PROBLEM DESCRIPTION: Your copy should match the listing word for word, apart from the pictures, which are left out.

INFORMATION SUPPLIED:
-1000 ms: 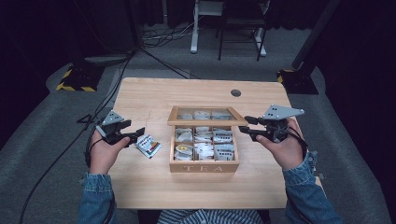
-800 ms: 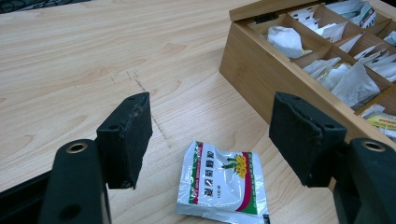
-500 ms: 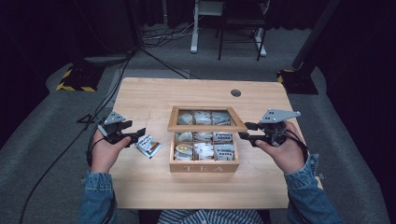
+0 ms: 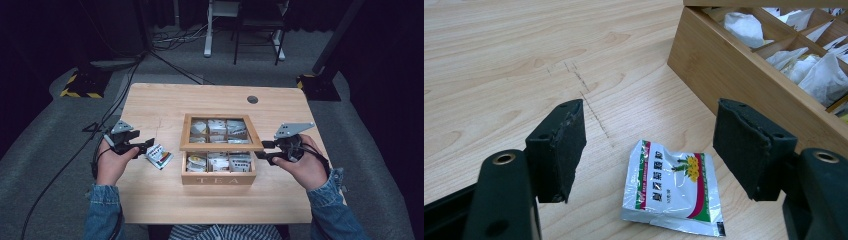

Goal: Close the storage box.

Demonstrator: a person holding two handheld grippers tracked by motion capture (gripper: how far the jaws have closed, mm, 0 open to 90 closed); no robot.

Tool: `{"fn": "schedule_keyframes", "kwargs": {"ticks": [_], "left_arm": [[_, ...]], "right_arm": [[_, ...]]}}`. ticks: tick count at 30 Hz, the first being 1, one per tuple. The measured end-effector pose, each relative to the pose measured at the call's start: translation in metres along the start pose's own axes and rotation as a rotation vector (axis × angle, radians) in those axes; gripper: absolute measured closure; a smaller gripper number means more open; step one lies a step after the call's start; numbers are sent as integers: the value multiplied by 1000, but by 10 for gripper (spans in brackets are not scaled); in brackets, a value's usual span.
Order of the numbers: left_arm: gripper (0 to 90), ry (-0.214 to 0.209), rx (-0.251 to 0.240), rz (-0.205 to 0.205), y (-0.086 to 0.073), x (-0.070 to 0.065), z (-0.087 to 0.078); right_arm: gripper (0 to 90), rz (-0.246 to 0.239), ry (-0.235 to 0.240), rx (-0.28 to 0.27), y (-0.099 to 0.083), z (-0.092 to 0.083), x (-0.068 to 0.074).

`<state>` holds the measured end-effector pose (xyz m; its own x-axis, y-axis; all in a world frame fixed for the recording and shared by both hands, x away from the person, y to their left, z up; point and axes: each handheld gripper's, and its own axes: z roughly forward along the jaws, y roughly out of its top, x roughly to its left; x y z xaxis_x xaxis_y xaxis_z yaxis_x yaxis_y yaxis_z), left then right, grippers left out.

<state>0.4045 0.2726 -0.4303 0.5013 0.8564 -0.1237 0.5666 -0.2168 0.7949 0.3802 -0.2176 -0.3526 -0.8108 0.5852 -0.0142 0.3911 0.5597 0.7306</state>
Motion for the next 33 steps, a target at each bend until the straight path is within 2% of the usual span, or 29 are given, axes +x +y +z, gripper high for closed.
{"fn": "schedule_keyframes", "kwargs": {"ticks": [11,14,20,26,33], "left_arm": [[304,-3,0,4,0,-1,1],[305,-5,1,3,0,-1,1],[305,-8,5,1,0,0,1],[305,-9,6,0,-1,0,2],[305,-9,9,-4,-2,1,3]], "right_arm": [[545,-9,20,66,-6,6,4],[546,-12,44,100,-9,12,5],[546,-22,61,153,-11,19,7],[546,-26,76,176,-12,23,7],[545,-36,94,228,-15,30,9]]}}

WRITTEN ANSWER:
-1000 ms: 
-800 ms: 
-500 ms: 
+0 ms: 

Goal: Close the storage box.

Demonstrator: a person holding two handheld grippers tracked by motion capture (gripper: how far the jaws have closed, mm, 0 open to 90 closed); no robot.

Tool: `{"fn": "schedule_keyframes", "kwargs": {"ticks": [_], "left_arm": [[_, ...]], "right_arm": [[_, ...]]}}`. ticks: tick count at 30 Hz, the first being 1, one per tuple. The measured end-effector pose, each relative to the pose measured at the call's start: translation in metres along the start pose's own axes and rotation as a rotation vector (axis × angle, radians) in those axes; gripper: absolute measured closure; a smaller gripper number means more open; step one lies a step after the call's start; numbers are sent as integers: the value multiplied by 1000, but by 10 for gripper (spans in brackets are not scaled); in brackets, a value's usual span.
Order of the numbers: left_arm: gripper (0 to 90), ry (-0.214 to 0.209), rx (-0.251 to 0.240), rz (-0.205 to 0.205), y (-0.086 to 0.073), x (-0.070 to 0.065), z (-0.087 to 0.078); right_arm: gripper (0 to 90), rz (-0.246 to 0.239), ry (-0.235 to 0.240), rx (-0.28 to 0.27), y (-0.099 to 0.083), z (-0.092 to 0.083), x (-0.068 to 0.074).

`<state>` holds the measured end-effector pose (xyz m; its own x-axis, y-axis; all in a world frame fixed for the recording and shared by both hands, x away from the person, y to their left, z up; point and axes: each handheld gripper's, and its own axes: z roughly forward along the jaws, y roughly out of its top, x roughly to its left; x y z xaxis_x xaxis_y xaxis_z yaxis_x yaxis_y yaxis_z), left then right, grippers left out.

<state>0.4045 0.2726 -0.4303 0.5013 0.8564 -0.1237 0.5666 -0.2168 0.7949 0.3802 -0.2176 -0.3526 -0.8108 0.5852 -0.0142 0.3911 0.5597 0.7306</state>
Motion for the next 33 steps, a target at each bend until the straight path is within 2% of the usual span, or 29 are given, axes +x +y +z, gripper high for closed.
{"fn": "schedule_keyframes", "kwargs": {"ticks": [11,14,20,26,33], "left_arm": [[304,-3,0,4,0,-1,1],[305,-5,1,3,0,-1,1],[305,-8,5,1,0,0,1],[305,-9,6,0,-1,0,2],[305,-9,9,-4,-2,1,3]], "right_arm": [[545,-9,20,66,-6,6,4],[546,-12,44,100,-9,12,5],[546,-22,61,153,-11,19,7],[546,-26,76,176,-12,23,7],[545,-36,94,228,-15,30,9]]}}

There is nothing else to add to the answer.